La comunità medica catanese è stata scossa da un evento che solleva interrogativi profondi sull’etica professionale e gli equilibri di potere all’interno delle istituzioni sanitarie.

Giuseppe Reina, sessantatreenne e direttore sanitario dell’Azienda Provinciale per i Servizi di Salute Mentale (ASPS) di Catania, è stato sospeso dall’esercizio delle sue funzioni per un anno a seguito di un’indagine complessa e dolorosa, vertente su accuse di violenza sessuale e abuso di autorità.
L’inchiesta, originata da una segnalazione anonima che ha innescato un’indagine meticolosa da parte della Polizia Giudiziaria e della Squadra Mobile, ha portato alla luce un quadro preoccupante.

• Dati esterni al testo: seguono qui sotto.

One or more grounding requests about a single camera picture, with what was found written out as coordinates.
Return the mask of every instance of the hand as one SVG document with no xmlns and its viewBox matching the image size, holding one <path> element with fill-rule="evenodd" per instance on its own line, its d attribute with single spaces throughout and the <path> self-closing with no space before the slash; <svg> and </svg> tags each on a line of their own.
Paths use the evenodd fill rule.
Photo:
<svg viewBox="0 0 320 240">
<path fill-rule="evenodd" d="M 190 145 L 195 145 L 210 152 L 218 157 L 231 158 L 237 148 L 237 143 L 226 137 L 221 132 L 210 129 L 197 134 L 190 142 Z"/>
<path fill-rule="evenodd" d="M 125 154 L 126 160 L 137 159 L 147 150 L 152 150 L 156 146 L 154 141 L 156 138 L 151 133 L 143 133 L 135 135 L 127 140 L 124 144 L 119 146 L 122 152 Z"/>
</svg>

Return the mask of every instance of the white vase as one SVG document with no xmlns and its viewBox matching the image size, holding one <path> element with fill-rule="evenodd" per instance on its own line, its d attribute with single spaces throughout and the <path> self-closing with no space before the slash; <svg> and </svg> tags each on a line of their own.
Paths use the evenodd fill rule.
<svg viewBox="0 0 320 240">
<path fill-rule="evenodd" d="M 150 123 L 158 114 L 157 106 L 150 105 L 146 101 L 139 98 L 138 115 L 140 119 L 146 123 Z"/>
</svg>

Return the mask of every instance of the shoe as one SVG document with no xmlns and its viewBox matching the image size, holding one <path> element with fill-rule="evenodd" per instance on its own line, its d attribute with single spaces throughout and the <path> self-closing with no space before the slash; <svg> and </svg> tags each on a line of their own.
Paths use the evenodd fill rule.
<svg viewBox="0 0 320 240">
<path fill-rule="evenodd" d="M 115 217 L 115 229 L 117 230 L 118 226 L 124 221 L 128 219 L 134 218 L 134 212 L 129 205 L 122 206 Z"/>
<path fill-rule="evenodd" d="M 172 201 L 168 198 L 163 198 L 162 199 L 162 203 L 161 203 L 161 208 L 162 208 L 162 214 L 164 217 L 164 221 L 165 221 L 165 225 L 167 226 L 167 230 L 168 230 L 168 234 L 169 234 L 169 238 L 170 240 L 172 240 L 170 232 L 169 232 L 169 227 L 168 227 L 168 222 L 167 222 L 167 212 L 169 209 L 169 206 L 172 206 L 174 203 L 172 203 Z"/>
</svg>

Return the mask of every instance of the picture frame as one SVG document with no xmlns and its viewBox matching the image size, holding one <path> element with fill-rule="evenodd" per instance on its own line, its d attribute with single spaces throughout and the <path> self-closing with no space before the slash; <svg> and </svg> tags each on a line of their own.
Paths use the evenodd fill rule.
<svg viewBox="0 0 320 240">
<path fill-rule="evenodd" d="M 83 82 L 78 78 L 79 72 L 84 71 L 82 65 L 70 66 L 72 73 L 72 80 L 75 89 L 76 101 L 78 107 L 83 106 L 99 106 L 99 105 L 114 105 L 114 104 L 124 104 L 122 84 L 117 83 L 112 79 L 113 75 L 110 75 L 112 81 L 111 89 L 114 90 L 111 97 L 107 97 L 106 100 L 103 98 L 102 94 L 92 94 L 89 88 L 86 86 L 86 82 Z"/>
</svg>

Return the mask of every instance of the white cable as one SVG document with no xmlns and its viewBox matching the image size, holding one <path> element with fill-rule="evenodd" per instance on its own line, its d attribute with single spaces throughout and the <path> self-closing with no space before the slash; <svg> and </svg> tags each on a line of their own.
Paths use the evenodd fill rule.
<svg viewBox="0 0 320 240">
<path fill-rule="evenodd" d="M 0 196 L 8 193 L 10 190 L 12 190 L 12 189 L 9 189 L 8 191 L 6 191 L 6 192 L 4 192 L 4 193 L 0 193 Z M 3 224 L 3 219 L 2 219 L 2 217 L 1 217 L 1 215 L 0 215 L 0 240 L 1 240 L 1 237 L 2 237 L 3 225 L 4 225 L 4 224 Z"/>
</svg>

Secondo l’accusa, durante il suo precedente incarico di primario in un reparto dell’ospedale di Paternò, il dottor Reina avrebbe ripetutamente abusato della sua posizione di leadership per instaurare dinamiche di potere distorte, finalizzate all’ottenimento di favori sessuali da parte di personale femminile dipendente.

Il provvedimento di sospensione, eseguito con rigore istituzionale, è stato disposto in seguito alla valutazione di elementi probatori ritenuti sufficienti dal Giudice per le Indagini Preliminari (GIP).
Sebbene l’indagine abbia coinvolto diverse contestazioni, la valutazione giudiziaria si è concentrata, per ora, su un caso specifico: quello relativo a una collega medico chirurgo, la quale avrebbe subito coercizioni e atti sessuali indesiderati, resi possibili dall’abuso di potere gerarchico da parte del primario.
L’utilizzo di intercettazioni video, elemento cruciale nell’acquisizione delle prove, sottolinea l’importanza di un’indagine approfondita e la necessità di adottare misure investigative rigorose in casi di questo genere.

L’evento non solo ha un impatto devastante sulla presunta vittima e sul personale sanitario coinvolto, ma solleva anche interrogativi cruciali sulla cultura organizzativa all’interno delle strutture sanitarie, mettendo in luce la potenziale vulnerabilità di chi si trova in posizioni subordinate e la necessità di meccanismi di segnalazione sicuri e protettivi.
La vicenda rappresenta una sfida per l’intera comunità medica, esortando a una riflessione urgente sui valori etici, sulla responsabilità individuale e sulla creazione di ambienti di lavoro sicuri e rispettosi, dove ogni professionista possa sentirsi protetto e libero da qualsiasi forma di abuso o coercizione.
L’indagine è ancora in corso e le implicazioni legali e morali di questo caso richiederanno un’attenta valutazione e un confronto aperto e trasparente.